Since Scott's software produced a shapefile in OSGB projection I then re-projected this into ESPG:4326. At first I tried using ogr2ogr but it came out shifted about 50m out of position. So we used postgis instead, which is a bit of a palaver but it worked perfectly. First create a postgis database (in this case called swk_buildings) then process the shapefile:

 # Create the SQL file from the shapefile
 shp2pgsql -s 27700 swk_buildings_t1_region swk_buildings > buildings.sql
 # Import the sql into postgis
 psql --cluster 8.4/main -f buildings.sql swk_buildings
 # Dump the postgis database into the right projection
 pgsql2shp -p 5433 swk_buildings "SELECT gid , id , ST_Transform ( the_geom , 4326 ) FROM swk_buildings;" -f swk_buildings_4326

Step 5 - Converting the shapefile to an OSM XML file

Finally, you can turn that shapefile into an OSM XML file using shp2osm.

Using the simplify way and orthogonalise tools in JOSM made most buildings a pretty good match for the StreetView tiles, and considering that StreetView is pretty inaccurate anyway I think the result is worth merging into OSM. I'm not going to do this until Scott and I have improved steps 2 and 3, however.

Comparison with Mapseg

Mapseg is a handy Python tool written by TimSC that does a similar job. I ran the script on the same area and compared the results.

In terms of the time they both take, mapseg is far slower. On my computer (and with Scott's work computer for the one step I cant yet do myself) it took at most 20 minutes to complete the trace for a dense StreetView tile. With mapseg it took at least four hours; I actually left my computer on overnight to complete so I'm not 100% sure how long it took.

In terms of quality, I think this approach using potrace is much more accurate. In the example below you can see the mapseg output on the left and the potrace-etc. output on the right. My output is closer to StreetView in most areas, and in particular is better at picking up curved edges. The polygons are more complex and do require a bit of simplification.

You can see some results in Peckham in OSM here.
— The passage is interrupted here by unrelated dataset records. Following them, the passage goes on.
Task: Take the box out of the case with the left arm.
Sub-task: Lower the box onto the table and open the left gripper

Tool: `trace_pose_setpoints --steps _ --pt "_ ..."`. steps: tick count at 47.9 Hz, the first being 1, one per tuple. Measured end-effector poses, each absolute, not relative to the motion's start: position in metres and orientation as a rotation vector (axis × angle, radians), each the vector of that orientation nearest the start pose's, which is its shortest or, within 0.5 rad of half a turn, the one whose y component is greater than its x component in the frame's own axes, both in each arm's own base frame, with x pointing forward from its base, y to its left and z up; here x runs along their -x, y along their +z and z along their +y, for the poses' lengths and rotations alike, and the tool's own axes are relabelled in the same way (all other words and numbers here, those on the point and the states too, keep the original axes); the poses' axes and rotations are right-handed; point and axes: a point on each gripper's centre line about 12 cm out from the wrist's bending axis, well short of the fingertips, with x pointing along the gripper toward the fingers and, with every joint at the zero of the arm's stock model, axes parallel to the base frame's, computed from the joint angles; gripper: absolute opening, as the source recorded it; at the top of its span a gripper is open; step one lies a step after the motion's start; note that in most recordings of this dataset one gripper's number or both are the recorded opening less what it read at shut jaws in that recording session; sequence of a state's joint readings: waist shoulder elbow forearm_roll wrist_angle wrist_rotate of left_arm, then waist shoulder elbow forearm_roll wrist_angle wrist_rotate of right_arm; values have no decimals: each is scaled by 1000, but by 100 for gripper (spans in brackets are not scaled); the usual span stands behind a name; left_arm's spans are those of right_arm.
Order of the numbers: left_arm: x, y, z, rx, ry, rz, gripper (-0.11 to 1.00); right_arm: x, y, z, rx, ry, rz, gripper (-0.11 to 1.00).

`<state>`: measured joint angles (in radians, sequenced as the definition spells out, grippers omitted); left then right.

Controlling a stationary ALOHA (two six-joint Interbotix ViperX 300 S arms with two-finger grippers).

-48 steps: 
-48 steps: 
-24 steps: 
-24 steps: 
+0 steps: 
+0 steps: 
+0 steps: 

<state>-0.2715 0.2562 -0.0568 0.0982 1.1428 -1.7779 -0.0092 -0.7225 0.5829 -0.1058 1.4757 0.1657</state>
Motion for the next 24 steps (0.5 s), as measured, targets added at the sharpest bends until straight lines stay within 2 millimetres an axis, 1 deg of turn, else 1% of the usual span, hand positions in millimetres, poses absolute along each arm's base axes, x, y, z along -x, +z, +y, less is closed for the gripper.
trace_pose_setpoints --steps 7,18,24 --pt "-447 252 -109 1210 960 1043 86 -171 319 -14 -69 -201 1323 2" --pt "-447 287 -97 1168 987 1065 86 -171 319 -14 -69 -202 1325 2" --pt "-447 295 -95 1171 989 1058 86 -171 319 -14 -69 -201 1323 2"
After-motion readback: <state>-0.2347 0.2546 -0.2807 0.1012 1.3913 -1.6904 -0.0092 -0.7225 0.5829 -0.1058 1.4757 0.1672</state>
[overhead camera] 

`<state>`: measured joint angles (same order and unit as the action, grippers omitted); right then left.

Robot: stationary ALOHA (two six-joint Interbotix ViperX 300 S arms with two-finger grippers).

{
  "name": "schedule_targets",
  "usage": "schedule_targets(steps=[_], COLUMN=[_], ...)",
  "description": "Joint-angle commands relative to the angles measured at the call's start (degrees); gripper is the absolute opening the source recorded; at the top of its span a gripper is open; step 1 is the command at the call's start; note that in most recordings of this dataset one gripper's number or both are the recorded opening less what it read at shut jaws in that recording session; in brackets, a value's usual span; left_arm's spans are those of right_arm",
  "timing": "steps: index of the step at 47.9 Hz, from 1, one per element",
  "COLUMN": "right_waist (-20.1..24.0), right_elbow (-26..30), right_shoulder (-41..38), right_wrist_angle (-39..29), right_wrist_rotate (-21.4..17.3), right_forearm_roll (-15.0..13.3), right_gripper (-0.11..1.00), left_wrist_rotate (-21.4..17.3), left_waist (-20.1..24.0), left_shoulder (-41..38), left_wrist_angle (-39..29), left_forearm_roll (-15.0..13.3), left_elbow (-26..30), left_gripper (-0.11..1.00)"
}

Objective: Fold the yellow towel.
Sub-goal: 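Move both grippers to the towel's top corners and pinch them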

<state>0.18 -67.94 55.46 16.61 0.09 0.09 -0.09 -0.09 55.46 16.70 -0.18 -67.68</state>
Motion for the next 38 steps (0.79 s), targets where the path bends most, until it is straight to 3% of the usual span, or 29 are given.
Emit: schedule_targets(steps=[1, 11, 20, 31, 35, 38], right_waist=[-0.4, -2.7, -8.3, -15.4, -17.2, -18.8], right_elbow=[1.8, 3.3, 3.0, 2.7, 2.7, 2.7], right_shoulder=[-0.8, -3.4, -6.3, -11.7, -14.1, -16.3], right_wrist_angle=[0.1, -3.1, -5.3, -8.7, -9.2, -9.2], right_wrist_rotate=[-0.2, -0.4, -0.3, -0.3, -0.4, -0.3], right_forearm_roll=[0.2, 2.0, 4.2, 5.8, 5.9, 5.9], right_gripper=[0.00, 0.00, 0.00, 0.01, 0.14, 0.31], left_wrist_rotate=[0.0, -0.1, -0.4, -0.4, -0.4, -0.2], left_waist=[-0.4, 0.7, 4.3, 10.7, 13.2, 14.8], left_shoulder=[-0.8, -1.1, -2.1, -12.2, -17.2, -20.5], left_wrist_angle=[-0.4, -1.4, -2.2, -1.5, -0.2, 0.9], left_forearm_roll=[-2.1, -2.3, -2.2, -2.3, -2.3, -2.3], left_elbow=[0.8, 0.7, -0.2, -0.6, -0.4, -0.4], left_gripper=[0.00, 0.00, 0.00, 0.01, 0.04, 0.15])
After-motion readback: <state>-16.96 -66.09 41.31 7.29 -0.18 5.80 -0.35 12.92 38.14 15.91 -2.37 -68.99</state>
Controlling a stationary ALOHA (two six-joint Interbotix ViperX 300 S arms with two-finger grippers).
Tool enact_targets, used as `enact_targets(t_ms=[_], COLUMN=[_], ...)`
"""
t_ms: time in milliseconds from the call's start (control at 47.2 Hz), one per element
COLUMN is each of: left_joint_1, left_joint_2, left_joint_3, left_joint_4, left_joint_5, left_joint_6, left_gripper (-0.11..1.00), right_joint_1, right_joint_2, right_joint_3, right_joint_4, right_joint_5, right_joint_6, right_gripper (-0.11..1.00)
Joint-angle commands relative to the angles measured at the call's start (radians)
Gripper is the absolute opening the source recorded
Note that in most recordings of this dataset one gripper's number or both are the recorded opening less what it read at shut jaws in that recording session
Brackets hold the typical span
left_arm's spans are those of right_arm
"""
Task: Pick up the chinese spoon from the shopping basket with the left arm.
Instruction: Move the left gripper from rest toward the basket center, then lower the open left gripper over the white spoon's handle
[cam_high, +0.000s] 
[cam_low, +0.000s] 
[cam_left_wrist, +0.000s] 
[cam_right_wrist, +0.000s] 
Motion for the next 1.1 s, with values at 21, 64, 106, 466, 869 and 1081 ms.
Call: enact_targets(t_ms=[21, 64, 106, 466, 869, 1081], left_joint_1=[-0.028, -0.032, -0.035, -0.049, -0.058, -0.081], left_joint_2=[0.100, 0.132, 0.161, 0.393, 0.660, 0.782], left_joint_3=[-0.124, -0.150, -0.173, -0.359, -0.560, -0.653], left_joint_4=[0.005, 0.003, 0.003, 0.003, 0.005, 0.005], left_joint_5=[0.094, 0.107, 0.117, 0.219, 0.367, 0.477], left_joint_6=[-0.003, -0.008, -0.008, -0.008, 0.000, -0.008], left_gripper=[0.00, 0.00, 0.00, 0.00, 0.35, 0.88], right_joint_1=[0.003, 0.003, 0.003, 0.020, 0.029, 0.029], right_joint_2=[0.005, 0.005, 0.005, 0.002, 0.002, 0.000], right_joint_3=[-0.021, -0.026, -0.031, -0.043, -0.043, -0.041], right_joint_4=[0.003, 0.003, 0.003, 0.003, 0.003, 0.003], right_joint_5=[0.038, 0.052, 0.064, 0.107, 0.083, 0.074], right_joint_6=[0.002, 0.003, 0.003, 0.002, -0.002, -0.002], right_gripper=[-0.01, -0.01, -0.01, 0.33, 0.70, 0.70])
This looks like a pretty good result by potrace. It is probably the best option for inner city automatic tracing. Mapseg doesn't like buildings that are hard up against roads for some reason. On the other hand, potrace has may redundant nodes that could be removed. A square building should only need 4 nodes while it has used 10 nodes in some cases.--TimSC 10:35, 3 August 2010 (BST)

Mapseg tc comparison.png